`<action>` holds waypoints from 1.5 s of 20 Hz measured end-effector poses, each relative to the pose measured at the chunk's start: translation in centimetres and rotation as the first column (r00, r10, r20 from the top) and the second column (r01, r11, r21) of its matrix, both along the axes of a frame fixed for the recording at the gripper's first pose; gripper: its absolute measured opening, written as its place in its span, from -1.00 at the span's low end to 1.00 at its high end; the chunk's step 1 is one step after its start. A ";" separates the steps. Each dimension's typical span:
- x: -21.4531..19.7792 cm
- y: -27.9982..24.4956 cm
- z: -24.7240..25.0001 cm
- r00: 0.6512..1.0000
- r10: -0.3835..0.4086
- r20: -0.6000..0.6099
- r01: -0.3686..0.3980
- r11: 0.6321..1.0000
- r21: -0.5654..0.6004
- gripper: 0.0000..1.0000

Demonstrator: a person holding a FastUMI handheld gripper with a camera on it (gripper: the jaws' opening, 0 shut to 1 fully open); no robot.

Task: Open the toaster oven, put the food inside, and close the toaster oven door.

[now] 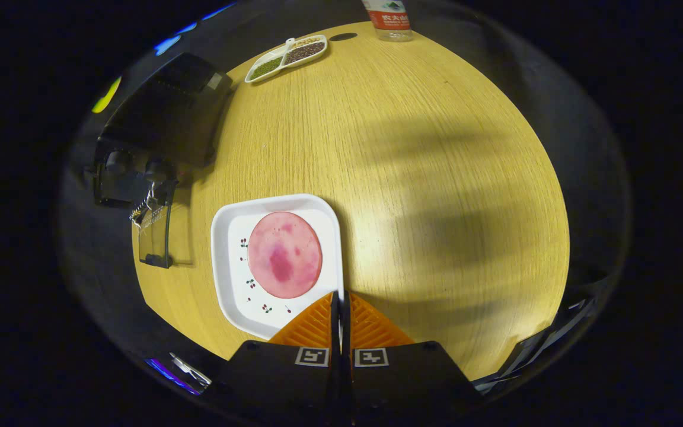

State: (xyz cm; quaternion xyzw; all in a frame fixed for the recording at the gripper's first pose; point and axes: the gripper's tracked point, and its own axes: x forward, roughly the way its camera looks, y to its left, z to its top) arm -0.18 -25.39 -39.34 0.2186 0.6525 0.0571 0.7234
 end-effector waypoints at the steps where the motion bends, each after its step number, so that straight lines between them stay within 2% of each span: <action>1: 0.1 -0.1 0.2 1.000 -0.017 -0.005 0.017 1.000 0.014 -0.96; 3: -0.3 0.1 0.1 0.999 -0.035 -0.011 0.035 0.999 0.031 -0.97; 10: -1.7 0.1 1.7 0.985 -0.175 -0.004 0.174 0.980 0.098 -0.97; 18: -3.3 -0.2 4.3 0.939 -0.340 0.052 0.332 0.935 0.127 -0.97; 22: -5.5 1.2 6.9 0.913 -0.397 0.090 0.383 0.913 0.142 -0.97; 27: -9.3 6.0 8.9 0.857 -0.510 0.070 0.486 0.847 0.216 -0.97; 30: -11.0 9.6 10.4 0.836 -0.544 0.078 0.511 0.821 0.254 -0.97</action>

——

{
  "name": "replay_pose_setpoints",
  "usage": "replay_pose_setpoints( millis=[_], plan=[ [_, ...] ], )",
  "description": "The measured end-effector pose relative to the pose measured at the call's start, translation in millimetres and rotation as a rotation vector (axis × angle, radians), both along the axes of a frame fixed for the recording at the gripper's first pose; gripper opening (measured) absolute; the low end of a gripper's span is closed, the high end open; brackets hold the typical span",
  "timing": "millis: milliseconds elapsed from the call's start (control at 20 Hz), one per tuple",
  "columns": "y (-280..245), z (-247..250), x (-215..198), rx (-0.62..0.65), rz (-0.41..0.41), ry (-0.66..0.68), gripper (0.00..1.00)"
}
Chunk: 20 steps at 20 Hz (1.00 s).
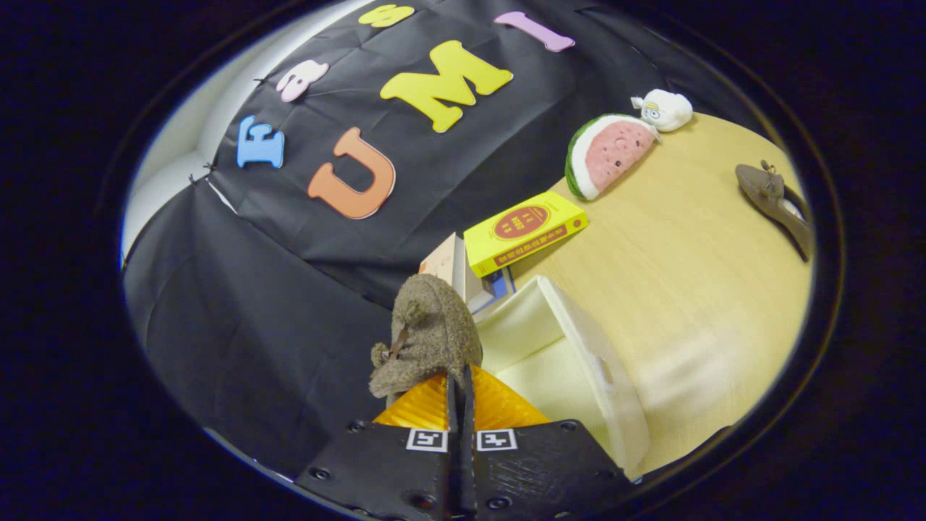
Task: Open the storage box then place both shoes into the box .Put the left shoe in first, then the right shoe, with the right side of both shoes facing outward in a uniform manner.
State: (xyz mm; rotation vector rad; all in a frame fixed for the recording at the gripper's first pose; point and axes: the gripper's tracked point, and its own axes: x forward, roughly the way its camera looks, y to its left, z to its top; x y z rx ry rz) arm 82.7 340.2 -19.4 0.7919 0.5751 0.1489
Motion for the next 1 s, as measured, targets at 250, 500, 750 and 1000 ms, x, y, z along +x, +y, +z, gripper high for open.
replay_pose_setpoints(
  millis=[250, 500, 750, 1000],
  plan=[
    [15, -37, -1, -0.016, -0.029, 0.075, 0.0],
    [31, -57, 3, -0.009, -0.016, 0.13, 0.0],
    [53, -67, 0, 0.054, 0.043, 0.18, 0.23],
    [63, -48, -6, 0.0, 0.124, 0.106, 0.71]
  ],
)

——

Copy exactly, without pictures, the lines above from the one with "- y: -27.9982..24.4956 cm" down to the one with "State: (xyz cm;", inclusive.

• _Exercise result_
- y: -27.9982..24.4956 cm
- z: -24.7240..25.0001 cm
- r00: 0.6512..1.0000
- r10: -0.3835..0.4086
- r20: -0.6000..0.6099
- r01: -0.3686..0.3980
- r11: 0.6321..1.0000
- r21: -0.5654..0.6004
- gripper: 0.0000..1.0000

Demonstrator: a person holding a FastUMI handheld gripper with a camera on it (gripper: the jaws' opening, 0 shut to 1 fully open); no robot.

Task: Open the toaster oven, put the food inside, and close the toaster oven door.

[now] 

State: (xyz cm; quaternion xyzw; all in a frame fixed for the recording at the gripper's first pose; point and axes: the gripper's tracked point, and its own axes: x forward, roughly the way its camera looks, y to its left, z to its top) arm -0.18 -25.39 -39.34 0.2186 0.6525 0.0571 0.7234

The output is now complete.